Promoteur de la santé

FMH
Édition
2019/34
DOI:
https://doi.org/10.4414/bms.2019.18135
Bull Med Suisses. 2019;100(34):1099

Affiliations
Dr méd., membre du Comité central de la FMH, responsable du département Santé publique et professions de la santé

Publié le 20.08.2019

Les facultés de médecine ont adopté en mars 2017 l’introduction de PROFILES (Principal Relevant Objectives and Framework for Integrative Learning and Education in Switzerland). Ce référentiel définit, entre autres, les sept rôles principaux du médecin, dont celui de «promoteur de la santé». Les médecins doivent donc promouvoir la santé, aussi bien au niveau comportemental et individuel qu’au niveau public et structurel. La Conférence suisse de santé publique sur la santé des enfants et des jeunes, qui se tiendra cette année à Winterthour, portera justement sur ce besoin important d’agir sur les structures dans notre pays. La médecine n’a pas le droit de se laisser ­réduire à une simple idéologie politique. La FMH et plusieurs sociétés de discipline médicale approuvent le manifeste pour la santé des enfants et des jeunes.
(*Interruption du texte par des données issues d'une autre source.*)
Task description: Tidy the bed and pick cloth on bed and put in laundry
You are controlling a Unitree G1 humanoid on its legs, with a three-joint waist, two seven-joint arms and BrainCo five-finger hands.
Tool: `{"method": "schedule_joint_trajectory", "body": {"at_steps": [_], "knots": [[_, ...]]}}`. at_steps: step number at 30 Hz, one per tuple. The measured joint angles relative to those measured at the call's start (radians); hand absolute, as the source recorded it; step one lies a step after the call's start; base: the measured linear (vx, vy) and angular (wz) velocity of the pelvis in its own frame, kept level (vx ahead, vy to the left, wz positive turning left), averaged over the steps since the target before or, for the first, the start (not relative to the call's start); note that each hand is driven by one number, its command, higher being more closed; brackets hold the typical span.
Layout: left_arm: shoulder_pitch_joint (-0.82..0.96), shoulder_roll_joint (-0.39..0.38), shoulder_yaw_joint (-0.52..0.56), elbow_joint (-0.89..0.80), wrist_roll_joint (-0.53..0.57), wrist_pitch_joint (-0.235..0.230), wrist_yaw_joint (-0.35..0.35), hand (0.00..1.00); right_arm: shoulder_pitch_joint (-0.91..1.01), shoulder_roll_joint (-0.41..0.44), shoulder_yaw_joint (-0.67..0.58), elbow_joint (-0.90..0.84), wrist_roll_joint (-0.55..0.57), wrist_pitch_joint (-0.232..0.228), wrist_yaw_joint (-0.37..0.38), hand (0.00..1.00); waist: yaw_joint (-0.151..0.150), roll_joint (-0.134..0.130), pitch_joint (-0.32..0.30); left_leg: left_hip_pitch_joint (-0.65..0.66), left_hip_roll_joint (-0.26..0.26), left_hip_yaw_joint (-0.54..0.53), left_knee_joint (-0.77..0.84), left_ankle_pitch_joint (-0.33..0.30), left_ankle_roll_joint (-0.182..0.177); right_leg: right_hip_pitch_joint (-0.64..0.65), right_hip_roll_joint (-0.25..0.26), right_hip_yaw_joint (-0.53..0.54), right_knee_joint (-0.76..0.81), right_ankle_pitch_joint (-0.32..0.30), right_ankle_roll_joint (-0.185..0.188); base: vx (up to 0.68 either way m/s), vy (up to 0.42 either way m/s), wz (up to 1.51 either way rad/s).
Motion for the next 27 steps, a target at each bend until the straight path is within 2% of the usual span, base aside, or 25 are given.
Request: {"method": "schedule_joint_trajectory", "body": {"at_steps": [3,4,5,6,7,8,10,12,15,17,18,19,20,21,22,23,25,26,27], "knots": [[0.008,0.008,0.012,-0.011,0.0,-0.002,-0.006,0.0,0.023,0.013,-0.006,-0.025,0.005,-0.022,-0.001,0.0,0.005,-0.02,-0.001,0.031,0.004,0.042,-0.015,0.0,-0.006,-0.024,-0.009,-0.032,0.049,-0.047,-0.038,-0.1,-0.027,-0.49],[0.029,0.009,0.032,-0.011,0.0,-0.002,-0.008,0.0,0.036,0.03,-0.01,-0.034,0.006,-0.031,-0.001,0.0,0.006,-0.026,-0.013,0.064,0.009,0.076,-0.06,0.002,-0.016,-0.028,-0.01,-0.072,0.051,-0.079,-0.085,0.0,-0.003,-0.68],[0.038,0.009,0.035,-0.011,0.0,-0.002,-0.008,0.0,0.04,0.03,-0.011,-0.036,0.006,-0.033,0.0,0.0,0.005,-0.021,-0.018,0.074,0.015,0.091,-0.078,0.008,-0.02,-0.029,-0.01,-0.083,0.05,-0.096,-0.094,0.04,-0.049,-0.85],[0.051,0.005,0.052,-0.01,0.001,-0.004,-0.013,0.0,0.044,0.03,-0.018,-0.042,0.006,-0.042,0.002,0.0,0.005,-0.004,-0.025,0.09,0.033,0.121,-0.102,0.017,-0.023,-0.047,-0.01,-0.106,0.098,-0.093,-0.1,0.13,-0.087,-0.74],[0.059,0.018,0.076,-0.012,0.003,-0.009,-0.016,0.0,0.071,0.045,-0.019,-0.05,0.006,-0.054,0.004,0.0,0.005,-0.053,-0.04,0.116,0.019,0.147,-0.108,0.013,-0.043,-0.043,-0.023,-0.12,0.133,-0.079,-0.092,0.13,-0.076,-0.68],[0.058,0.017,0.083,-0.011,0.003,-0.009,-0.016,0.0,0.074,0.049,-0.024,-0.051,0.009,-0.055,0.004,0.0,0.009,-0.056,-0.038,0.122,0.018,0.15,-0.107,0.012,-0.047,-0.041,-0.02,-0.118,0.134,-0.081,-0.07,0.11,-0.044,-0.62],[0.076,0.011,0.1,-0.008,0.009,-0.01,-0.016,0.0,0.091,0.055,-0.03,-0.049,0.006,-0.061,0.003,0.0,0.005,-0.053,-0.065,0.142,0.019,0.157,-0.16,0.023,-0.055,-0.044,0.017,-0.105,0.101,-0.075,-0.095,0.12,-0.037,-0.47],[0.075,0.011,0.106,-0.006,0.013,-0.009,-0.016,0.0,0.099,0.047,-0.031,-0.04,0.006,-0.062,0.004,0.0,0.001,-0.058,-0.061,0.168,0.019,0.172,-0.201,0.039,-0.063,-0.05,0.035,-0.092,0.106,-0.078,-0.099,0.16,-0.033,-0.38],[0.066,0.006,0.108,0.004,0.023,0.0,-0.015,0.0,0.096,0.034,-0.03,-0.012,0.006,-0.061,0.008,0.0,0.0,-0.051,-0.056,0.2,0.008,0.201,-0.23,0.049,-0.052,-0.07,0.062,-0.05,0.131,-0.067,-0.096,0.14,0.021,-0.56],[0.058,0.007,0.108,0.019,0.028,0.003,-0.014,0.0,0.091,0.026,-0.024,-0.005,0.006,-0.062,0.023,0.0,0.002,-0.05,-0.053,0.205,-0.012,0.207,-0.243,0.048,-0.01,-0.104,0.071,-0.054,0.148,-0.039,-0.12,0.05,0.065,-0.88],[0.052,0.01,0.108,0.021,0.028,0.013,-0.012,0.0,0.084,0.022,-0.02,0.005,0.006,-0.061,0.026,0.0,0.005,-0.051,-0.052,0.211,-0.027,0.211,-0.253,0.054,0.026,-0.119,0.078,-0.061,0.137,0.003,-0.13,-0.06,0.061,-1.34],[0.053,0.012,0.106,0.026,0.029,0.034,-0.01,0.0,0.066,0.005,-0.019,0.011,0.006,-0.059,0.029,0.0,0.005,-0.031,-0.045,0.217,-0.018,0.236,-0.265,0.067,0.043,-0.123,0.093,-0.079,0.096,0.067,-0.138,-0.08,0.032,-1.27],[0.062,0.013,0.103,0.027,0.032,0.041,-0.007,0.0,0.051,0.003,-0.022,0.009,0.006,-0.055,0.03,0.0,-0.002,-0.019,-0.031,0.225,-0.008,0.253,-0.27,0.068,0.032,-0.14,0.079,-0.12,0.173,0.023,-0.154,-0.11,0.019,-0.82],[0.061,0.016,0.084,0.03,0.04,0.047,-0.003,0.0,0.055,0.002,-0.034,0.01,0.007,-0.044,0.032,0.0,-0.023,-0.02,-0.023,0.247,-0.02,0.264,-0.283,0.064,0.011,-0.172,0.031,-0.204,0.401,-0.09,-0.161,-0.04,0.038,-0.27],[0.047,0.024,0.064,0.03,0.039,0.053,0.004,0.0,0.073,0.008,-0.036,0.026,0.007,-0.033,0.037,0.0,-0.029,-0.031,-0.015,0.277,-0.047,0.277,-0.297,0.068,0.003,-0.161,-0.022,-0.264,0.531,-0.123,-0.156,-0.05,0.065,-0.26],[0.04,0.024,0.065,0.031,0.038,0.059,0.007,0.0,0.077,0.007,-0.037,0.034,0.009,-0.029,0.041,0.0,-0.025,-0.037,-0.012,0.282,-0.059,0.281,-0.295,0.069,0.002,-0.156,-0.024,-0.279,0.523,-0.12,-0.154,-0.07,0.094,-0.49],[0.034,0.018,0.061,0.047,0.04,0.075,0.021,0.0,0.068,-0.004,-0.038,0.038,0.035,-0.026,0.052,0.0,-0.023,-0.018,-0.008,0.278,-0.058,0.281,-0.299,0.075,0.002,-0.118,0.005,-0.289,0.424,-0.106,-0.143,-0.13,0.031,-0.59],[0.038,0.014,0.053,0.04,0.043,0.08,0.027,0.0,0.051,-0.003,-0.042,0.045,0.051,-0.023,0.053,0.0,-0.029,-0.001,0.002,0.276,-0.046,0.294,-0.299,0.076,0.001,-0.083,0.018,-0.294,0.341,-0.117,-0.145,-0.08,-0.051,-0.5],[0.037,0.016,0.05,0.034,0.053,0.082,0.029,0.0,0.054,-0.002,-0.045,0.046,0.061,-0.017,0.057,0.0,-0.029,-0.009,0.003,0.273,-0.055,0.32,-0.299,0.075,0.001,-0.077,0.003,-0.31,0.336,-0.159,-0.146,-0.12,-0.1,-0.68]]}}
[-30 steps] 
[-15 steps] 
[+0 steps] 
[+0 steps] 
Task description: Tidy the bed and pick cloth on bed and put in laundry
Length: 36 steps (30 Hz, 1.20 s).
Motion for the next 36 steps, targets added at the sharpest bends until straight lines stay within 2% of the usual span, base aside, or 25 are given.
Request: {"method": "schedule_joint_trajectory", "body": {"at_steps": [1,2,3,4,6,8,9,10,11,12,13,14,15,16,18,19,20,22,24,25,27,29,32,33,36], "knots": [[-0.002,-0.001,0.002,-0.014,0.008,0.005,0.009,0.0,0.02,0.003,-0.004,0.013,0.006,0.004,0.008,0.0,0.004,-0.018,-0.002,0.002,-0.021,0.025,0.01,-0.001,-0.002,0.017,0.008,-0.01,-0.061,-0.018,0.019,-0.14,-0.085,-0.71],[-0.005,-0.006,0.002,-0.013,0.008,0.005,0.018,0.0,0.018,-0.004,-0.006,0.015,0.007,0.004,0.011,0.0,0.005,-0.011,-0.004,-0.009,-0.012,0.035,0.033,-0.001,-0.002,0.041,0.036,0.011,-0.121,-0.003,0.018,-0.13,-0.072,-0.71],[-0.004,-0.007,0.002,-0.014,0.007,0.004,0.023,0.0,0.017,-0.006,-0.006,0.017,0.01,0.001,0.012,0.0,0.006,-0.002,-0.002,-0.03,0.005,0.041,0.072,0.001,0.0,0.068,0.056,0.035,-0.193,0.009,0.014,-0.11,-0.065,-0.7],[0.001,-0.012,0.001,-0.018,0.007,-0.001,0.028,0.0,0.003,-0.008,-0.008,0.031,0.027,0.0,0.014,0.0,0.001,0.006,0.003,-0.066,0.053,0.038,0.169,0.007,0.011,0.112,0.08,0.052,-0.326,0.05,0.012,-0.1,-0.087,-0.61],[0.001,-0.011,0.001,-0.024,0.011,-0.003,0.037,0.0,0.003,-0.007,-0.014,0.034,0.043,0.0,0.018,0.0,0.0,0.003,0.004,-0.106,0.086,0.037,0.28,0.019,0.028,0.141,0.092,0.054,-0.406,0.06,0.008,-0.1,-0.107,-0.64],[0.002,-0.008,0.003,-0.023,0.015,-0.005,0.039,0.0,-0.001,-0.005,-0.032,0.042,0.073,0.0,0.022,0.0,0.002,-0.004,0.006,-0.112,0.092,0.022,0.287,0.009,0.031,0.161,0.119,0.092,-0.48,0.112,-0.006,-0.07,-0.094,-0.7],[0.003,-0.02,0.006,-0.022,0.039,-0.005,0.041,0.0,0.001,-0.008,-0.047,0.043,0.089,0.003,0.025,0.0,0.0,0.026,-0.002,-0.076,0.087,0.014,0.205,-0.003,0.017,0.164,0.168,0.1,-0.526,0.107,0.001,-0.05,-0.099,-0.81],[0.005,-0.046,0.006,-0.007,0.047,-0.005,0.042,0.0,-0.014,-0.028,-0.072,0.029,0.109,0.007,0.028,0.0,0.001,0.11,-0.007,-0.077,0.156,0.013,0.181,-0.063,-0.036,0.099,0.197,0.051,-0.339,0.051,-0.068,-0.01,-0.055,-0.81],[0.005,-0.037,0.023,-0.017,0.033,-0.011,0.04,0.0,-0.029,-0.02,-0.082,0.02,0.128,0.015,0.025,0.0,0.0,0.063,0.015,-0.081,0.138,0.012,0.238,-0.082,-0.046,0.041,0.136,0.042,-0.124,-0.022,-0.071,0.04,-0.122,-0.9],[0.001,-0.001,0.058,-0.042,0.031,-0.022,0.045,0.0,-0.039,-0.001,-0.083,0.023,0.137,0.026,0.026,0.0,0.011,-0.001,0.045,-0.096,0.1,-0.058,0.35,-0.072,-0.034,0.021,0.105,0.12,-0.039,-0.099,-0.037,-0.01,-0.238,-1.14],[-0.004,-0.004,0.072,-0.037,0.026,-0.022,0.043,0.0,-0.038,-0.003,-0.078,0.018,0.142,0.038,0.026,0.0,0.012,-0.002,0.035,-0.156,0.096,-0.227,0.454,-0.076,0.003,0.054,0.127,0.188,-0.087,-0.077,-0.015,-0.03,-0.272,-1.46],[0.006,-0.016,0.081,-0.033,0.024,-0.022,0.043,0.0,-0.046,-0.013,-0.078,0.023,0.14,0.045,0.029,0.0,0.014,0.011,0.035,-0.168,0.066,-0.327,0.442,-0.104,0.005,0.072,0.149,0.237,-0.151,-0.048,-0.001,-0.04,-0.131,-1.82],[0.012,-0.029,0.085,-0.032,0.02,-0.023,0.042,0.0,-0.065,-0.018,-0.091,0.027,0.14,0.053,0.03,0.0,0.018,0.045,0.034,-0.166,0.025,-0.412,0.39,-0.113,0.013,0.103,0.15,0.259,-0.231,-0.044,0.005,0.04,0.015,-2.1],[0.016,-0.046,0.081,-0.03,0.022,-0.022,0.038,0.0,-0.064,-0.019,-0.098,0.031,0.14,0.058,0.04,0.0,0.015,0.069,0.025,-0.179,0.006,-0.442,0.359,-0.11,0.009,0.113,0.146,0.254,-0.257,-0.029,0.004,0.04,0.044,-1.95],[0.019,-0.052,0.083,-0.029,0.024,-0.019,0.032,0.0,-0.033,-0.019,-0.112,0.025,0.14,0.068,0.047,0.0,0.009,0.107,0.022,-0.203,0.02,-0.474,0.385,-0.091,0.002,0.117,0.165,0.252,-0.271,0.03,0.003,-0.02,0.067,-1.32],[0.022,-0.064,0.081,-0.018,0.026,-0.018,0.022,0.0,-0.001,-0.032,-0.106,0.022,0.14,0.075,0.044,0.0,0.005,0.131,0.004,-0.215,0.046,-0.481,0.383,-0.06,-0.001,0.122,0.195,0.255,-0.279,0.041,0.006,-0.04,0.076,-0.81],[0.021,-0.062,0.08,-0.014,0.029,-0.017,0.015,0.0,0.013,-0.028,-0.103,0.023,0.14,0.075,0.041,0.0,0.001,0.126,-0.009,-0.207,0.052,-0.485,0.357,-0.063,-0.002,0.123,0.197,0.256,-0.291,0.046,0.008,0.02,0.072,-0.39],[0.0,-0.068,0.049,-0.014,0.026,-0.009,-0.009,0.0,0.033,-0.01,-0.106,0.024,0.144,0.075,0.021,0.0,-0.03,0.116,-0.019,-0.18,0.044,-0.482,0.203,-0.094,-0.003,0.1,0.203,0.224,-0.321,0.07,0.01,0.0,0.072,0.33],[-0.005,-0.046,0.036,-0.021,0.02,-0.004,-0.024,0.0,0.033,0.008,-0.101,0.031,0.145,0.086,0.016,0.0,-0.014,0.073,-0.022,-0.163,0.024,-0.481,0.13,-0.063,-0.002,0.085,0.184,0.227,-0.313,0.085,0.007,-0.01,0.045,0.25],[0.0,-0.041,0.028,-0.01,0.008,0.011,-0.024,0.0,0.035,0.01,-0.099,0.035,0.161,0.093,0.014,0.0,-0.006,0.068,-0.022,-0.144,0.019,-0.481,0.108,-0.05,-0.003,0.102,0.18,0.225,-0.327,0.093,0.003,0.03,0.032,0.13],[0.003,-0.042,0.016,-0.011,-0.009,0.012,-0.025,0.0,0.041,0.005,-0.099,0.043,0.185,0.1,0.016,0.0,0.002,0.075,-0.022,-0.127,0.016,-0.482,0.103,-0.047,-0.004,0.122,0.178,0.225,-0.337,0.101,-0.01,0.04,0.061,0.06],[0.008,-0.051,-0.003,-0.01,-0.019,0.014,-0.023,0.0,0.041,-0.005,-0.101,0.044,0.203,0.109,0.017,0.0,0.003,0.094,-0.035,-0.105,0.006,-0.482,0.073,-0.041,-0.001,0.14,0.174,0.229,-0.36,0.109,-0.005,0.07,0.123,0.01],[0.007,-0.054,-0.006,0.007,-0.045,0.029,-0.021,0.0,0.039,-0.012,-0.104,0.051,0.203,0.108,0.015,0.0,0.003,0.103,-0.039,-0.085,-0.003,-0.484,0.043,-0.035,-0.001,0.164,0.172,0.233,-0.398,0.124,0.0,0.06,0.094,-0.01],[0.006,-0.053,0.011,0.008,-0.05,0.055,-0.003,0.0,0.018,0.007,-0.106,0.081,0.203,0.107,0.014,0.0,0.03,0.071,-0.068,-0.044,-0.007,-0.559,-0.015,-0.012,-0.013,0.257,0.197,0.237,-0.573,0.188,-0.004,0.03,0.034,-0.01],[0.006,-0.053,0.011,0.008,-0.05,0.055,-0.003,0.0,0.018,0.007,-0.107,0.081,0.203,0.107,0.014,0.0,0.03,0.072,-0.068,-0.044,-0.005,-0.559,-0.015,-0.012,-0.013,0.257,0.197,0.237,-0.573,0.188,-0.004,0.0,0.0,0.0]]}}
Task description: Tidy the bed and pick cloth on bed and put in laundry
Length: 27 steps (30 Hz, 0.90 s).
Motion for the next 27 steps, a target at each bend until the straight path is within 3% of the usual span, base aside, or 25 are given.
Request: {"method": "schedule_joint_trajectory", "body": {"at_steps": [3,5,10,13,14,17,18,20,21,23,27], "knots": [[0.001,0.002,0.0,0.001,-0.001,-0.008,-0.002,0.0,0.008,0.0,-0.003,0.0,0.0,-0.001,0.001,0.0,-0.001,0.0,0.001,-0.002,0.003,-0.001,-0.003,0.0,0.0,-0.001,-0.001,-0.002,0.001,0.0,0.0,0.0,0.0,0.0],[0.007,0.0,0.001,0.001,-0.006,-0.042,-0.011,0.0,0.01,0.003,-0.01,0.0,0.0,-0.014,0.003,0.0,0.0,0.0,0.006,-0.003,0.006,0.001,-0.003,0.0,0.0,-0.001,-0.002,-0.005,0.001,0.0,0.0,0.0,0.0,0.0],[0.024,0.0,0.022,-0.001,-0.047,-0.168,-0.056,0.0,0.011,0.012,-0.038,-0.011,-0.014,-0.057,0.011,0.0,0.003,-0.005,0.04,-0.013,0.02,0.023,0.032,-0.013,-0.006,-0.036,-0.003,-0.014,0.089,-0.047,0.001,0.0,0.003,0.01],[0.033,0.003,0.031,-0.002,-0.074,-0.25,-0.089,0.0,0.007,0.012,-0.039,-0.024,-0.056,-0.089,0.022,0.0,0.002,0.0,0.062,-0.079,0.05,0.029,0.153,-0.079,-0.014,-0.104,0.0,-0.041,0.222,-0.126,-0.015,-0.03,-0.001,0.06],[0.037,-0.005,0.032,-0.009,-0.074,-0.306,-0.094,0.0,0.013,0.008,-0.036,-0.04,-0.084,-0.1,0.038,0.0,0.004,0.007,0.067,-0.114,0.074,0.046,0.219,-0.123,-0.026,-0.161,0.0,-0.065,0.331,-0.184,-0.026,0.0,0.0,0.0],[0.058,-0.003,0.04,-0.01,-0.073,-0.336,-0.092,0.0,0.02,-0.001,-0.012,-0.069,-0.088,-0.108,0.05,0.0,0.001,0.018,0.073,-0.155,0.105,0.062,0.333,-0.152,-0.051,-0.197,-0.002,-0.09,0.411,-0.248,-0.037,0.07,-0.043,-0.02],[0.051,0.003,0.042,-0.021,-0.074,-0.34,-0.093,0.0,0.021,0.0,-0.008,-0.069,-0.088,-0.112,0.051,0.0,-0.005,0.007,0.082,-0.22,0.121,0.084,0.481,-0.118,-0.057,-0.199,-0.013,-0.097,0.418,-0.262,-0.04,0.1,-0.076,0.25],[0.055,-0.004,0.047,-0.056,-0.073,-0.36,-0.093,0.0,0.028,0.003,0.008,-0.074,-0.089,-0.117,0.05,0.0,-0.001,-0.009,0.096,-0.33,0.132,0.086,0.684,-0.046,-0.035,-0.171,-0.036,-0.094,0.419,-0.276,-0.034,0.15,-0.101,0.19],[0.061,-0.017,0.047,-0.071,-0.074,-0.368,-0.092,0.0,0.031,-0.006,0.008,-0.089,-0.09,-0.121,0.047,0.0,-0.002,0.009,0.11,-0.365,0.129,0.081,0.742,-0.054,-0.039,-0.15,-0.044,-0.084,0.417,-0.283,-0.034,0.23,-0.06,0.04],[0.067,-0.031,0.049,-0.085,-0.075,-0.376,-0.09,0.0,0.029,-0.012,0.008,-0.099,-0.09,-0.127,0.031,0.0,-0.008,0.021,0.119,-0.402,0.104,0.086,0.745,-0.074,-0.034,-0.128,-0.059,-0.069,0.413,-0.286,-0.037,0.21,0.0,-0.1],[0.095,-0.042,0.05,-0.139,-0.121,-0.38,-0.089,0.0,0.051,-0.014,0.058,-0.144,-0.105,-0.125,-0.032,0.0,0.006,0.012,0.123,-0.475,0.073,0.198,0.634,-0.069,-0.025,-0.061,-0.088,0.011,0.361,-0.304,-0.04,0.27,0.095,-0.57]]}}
La Suisse a ratifié la convention relative aux droits de l’enfant en 1997. Or, si des organisations telles que MSF agissent dans ce sens, plusieurs entreprises étrangères installées en Suisse ne respectent pas cette convention.
Dans ce contexte, Mark Pieth, professeur de droit pénal à l’Université de Bâle et expert de la corruption internationalement reconnu, s’est exprimé de manière très claire dans la revue Synapse 1/2019 (www.synapse-­online.ch) à propos de la loi sur les produits du tabac. Selon lui, il existe une solution très simple: la transparence. Les hommes et femmes politiques devraient être soumis à des obligations de divulguer leurs revenus et avantages financiers dans le cadre de leur mandat politique. Des milliers d’enfants et de jeunes en Suisse et à l’étranger sont plongés dans la dépendance à la nicotine par des sociétés internationales opérant depuis notre pays. Nos exigences légales contre la publicité et le parrainage en faveur du tabac et contre l’accès des enfants et des jeunes aux produits du tabac ou contenant de la nicotine sont les plus en retard du continent européen. La FMH se félicite donc de la décision de la Commission de la sécurité sociale et de la santé publique du Conseil des États (CSSS-E) qui permet de renforcer les dispositions relatives à la publicité pour le tabac. Même si la FMH aurait souhaité que la loi soit encore plus sévère pour que la Suisse reste au contact des 180 États qui ont déjà ratifié la Convention-cadre de l’OMS pour la lutte antitabac, elle estime que la décision de la CSSS-E constitue un pas important dans la bonne direction. La régulation de l’accès aux produits du tabac est au cœur de la prévention.
Il ne reste plus qu’à espérer que le débat autour de l’élaboration de la loi sur les produits du tabac s’en tiendra aux questions de santé publique sans dévier sur le cadre réglementaire des interdictions et des droits publicitaires. N’oublions pas que la moitié des enfants et des jeunes qui consomment du tabac (produits de tabac chauffés [HTP] [1] ou cigarettes) risque d’en mourir, mais non sans avoir auparavant permis des milliards de profits aux cigarettiers internationaux et engendré des milliards de dépenses de santé dans de nombreux pays, Suisse comprise. Le corps médical est ensuite tenu responsable de ces coûts d’origine politique.
Le budget global, que le gouvernement allemand ­supprime déjà par étapes, a été reconnu en Allemagne comme un instrument inadapté mais il tente son ­entrée en Suisse sous des dénominations comme «plafonnement des coûts» ou «tarifs dégressifs». Pourtant, comme on a pu le voir chez nos voisins, il ouvre une voie royale vers une médecine à deux vitesses, il provoque une hausse massive des tâches administratives et, de ce fait, il doit être rejeté également du point de vue de la santé publique.
Grâce à PROFILES, nous devrons former davantage de confrères et de consœurs qui s’engagent en tant que «promoteurs de la santé». Car, en plus de la transparence, la politique de la santé en Suisse a aussi besoin d’expertise médicale, en particulier pour lutter contre les «Fake News». Pour cela, soutenons nos collègues qui se présentent aux élections fédérales de l’automne prochain.
1 Uchiyama S et al.: Simple Determination of Gaseous and Particulate Compounds Generated from Heated Tobacco Products, Chem. Res. Toxicol. 2018;31:585−593.